MILLIGAN COLLEGE, Tenn. (Oct. 4, 2016) — After distributing Bibles in Iran for three years, two young women were arrested in 2009 and imprisoned for 259 days.
As chronicled in their book, “Captive in Iran,” these women, Maryam Rostampour and Marziyeh Amirizadeh, will tell their story at Milligan College on Tuesday, Oct. 11, at 11 a.m. in Milligan’s Mary B. Martin Auditorium located in Seeger Chapel. This event is free and open to the public.

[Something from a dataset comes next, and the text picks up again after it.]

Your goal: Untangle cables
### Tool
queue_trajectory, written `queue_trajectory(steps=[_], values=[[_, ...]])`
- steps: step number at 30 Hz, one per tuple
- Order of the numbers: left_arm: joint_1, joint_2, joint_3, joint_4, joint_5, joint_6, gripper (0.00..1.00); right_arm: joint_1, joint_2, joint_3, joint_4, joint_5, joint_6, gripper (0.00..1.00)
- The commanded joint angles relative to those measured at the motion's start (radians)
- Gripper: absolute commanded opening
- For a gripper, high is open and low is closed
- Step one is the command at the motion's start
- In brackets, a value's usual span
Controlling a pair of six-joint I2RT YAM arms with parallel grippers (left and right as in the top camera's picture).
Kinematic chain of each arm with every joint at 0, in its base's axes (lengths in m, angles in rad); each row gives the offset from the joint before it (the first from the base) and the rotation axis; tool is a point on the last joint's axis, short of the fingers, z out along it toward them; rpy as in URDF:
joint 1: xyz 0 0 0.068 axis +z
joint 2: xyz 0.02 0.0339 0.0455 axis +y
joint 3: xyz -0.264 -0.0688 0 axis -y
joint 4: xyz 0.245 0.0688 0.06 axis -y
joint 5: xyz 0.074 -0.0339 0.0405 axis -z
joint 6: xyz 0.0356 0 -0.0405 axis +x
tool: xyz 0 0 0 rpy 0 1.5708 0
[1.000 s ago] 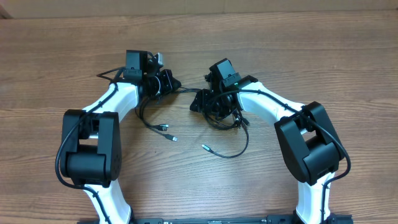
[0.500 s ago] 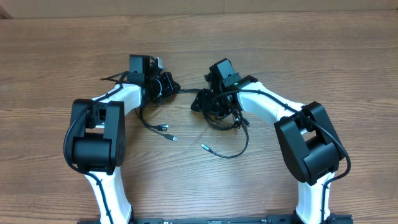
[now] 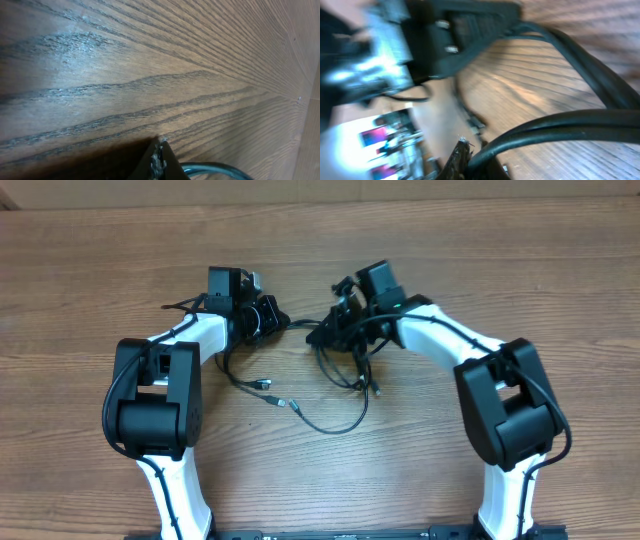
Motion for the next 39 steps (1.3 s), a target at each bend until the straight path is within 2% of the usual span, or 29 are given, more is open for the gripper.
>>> queue_trajectory(steps=[1, 6, 11, 17, 25, 31, 36, 39], values=[[-0.002, 0.050, -0.016, -0.030, -0.051, -0.002, 0.04, -0.047, 0.003, 0.020, 0.041, -0.283, -0.024, 0.04], [-0.002, 0.050, -0.016, -0.035, -0.063, -0.002, 0.04, -0.093, -0.009, 0.020, 0.049, -0.390, -0.056, 0.04], [0.006, 0.050, -0.015, -0.070, -0.155, -0.002, 0.04, -0.117, -0.060, 0.020, 0.031, -0.385, -0.098, 0.04], [0.039, 0.050, -0.015, -0.097, -0.190, -0.002, 0.04, -0.144, -0.215, 0.020, -0.153, -0.075, -0.129, 0.04], [0.086, 0.050, -0.015, -0.111, -0.191, -0.002, 0.04, -0.203, -0.422, 0.020, -0.404, 0.243, -0.145, 0.04], [0.106, 0.050, -0.015, -0.127, -0.221, -0.002, 0.04, -0.230, -0.445, 0.015, -0.592, 0.478, -0.145, 0.04], [0.114, 0.050, -0.004, -0.128, -0.186, -0.002, 0.04, -0.200, -0.442, -0.055, -0.586, 0.490, -0.146, 0.04], [0.125, 0.041, 0.023, -0.143, -0.042, 0.031, 0.07, -0.185, -0.441, -0.099, -0.539, 0.490, -0.145, 0.04]])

“Maryam and Marziyeh’s remarkable story—their endurance of suffering for Christ, their utter faithfulness despite persecution most of us will never know—calls each of us to take our lives and calling seriously as followers of Jesus,” said Brad Wallace, Milligan’s campus minister. “Their talk will no doubt be a moving and powerful experience about faith against all odds.”
Despite being forbidden by Iran’s Islamic laws to share their Christian beliefs, Rostampour and Amirizadeh covertly put New Testaments into the hands of twenty thousand of their countrymen for years and started two secret house churches—narrowly escaping authorities numerous times.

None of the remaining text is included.